Exercise objective:
A single figure is required: the number of lines in the listing below containing the word "pepper".

[Records for the exercise — start]

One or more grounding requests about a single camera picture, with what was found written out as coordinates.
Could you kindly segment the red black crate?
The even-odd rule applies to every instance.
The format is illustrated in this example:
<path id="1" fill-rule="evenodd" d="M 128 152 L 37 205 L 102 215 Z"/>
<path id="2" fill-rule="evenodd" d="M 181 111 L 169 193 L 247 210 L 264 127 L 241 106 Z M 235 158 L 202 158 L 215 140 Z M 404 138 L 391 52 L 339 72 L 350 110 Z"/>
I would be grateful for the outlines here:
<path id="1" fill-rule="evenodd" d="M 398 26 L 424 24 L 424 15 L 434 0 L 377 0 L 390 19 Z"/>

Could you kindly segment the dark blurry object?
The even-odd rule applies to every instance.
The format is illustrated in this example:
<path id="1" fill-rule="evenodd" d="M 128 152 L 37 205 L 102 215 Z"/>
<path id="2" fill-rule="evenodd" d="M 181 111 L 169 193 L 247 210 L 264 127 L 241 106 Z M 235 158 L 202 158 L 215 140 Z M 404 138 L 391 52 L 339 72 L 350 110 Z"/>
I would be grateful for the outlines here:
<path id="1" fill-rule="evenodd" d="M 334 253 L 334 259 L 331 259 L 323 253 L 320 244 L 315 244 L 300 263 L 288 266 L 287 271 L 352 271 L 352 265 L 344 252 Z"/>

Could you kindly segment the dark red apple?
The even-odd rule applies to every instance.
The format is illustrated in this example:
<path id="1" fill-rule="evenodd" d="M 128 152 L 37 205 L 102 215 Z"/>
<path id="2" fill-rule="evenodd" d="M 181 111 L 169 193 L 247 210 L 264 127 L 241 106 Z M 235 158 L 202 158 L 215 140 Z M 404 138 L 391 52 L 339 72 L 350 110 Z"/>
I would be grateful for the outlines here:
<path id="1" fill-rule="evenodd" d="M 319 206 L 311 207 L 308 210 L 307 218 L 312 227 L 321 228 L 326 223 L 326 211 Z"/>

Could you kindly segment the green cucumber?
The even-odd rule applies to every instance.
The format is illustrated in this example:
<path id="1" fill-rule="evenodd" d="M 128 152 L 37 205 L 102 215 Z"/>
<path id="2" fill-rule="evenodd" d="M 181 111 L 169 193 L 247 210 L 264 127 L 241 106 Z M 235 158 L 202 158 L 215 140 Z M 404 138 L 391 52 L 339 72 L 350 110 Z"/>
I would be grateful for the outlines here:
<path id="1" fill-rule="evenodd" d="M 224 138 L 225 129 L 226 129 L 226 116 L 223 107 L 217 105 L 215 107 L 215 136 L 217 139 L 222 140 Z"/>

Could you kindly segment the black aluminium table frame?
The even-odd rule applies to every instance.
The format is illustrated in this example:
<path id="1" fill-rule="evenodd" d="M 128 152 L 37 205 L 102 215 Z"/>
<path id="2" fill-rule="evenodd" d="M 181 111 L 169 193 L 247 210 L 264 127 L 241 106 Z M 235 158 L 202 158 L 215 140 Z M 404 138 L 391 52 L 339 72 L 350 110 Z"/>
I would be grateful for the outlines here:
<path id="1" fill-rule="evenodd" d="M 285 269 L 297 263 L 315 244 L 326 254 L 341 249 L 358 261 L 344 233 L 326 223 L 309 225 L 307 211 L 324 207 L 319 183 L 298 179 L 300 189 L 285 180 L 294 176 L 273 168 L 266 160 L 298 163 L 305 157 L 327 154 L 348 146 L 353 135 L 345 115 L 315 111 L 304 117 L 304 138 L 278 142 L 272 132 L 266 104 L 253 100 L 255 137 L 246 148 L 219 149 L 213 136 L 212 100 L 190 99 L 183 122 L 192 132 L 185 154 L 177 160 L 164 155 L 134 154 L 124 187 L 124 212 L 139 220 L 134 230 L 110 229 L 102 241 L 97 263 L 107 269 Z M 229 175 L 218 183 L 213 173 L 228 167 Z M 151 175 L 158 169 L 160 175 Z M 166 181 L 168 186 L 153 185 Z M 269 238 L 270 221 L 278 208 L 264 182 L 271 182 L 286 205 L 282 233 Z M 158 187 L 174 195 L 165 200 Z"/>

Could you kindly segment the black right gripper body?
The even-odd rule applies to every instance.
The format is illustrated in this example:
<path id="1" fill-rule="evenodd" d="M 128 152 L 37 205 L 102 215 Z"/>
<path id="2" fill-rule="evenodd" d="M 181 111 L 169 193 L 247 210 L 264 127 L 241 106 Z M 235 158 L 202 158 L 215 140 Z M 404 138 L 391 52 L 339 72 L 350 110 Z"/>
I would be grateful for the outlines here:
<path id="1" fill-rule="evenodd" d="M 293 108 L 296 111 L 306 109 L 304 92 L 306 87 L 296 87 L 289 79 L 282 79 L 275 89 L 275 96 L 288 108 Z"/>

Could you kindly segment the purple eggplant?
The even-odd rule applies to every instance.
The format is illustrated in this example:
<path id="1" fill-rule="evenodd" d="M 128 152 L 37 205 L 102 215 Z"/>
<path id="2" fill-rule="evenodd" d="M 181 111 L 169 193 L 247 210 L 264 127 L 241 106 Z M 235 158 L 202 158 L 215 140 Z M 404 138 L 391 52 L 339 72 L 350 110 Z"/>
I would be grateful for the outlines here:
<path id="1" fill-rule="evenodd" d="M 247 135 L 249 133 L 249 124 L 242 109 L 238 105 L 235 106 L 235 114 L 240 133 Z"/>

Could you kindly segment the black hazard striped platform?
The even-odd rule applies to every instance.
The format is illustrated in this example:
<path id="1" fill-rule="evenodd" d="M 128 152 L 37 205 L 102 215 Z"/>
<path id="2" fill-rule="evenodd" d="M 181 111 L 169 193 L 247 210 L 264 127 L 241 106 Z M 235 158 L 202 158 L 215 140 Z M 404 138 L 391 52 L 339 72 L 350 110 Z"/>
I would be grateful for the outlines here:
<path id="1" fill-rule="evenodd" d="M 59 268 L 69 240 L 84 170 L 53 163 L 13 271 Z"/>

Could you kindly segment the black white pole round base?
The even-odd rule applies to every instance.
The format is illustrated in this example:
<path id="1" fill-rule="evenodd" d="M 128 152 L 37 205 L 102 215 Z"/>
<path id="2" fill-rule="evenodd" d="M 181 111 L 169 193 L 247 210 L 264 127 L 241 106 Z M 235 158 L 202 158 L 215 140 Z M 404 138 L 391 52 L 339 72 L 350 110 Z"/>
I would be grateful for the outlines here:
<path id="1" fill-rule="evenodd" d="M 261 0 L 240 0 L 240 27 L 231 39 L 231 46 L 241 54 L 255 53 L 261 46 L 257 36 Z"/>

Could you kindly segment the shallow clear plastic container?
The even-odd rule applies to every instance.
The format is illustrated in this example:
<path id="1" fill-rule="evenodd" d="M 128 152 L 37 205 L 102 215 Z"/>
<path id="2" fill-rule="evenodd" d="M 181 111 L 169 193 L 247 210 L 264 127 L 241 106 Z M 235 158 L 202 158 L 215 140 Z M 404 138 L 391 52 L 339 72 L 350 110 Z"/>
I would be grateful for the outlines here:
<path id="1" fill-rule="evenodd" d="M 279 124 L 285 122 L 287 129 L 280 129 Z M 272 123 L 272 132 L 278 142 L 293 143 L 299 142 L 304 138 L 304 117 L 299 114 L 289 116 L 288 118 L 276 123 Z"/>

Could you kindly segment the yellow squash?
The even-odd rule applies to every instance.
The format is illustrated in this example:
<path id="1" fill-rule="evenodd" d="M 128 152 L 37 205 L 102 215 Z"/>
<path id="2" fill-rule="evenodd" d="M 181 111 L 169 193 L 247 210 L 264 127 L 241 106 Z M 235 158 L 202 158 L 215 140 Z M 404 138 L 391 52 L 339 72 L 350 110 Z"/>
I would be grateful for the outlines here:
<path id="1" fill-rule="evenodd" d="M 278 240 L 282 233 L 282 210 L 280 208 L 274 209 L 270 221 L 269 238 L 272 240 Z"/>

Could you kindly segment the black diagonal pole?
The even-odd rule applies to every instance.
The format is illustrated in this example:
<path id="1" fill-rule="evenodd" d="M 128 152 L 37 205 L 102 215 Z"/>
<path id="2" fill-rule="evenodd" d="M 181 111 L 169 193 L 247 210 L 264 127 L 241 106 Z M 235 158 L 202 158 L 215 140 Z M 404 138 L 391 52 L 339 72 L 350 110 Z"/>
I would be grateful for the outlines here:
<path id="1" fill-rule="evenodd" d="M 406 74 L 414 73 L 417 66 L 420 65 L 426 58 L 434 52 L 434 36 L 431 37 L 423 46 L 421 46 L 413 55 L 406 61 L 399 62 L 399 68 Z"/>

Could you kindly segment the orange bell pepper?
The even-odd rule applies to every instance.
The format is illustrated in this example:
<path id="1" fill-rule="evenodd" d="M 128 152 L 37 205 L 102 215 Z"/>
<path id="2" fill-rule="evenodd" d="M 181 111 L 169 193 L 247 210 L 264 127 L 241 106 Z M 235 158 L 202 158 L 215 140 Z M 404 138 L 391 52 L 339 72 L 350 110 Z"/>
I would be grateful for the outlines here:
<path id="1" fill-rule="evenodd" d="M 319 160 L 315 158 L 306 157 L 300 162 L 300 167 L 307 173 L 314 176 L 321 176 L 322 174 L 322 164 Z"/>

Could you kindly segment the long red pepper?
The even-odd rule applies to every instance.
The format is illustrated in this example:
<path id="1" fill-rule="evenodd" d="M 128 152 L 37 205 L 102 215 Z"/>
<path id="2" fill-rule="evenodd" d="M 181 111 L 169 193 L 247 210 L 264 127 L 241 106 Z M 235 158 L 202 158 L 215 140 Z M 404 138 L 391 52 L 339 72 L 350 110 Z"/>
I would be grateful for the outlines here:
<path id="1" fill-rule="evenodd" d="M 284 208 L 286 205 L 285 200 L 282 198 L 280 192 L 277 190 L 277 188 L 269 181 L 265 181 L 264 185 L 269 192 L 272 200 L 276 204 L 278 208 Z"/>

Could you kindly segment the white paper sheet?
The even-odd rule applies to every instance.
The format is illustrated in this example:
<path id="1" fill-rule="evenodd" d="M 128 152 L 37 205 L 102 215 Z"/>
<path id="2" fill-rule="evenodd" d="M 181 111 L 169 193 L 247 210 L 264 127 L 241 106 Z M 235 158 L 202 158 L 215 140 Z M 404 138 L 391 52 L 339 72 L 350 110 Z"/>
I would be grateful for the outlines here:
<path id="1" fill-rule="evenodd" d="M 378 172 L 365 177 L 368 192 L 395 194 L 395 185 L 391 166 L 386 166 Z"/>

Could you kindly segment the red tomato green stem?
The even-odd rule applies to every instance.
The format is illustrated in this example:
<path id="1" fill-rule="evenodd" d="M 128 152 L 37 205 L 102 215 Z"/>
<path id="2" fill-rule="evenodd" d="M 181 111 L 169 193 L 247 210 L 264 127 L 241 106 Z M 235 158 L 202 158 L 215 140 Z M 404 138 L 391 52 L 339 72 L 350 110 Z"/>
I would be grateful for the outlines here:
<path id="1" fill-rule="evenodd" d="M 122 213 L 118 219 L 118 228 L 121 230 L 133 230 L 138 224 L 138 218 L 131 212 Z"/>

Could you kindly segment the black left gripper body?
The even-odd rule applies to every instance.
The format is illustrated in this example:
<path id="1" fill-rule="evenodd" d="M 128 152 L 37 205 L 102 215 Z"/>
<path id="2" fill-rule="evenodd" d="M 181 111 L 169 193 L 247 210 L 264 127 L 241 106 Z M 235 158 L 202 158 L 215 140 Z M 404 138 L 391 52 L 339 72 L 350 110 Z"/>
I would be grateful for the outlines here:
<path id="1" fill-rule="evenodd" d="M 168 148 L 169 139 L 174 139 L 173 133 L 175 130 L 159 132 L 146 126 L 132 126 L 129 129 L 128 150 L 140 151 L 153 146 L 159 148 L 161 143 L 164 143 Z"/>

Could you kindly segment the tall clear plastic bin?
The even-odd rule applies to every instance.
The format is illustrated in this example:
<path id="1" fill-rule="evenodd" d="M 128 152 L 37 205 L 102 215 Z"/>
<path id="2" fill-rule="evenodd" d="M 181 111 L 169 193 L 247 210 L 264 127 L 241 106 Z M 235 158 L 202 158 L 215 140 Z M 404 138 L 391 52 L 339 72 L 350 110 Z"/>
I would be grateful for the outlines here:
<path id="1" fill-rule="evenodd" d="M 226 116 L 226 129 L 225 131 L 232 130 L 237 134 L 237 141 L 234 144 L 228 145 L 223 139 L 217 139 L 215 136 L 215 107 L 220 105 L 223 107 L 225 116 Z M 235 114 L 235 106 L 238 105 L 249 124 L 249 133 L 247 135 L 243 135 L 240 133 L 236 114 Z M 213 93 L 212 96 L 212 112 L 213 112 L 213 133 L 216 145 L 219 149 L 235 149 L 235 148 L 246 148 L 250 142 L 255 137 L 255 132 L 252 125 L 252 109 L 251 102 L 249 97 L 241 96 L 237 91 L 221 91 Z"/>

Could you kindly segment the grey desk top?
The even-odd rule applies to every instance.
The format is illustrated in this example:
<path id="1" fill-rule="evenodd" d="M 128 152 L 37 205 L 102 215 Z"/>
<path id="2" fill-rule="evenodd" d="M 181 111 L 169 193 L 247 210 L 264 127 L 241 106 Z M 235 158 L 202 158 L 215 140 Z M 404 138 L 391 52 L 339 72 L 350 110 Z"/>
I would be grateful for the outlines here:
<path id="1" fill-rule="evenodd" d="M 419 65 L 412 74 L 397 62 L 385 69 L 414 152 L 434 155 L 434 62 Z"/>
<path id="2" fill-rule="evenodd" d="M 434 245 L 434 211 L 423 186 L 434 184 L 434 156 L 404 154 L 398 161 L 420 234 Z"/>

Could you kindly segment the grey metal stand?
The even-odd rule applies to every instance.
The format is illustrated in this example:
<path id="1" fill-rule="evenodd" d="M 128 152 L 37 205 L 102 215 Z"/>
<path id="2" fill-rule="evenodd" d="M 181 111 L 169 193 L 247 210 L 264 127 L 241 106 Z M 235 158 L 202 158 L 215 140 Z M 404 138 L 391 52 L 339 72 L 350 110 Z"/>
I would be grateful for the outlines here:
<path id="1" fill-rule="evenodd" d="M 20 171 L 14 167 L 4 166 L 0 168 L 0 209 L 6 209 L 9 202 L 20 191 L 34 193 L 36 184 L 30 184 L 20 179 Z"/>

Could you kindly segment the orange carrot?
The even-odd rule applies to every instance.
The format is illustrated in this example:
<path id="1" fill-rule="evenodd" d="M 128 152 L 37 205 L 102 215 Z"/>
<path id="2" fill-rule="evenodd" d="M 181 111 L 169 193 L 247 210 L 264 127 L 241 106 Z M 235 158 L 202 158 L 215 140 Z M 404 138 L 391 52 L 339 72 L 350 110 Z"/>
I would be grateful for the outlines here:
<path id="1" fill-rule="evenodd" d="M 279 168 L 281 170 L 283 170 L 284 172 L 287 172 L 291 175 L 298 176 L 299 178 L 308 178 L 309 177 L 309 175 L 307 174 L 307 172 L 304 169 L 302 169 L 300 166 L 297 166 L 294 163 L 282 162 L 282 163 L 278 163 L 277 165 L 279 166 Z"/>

[Records for the exercise — finish]

Answer:
2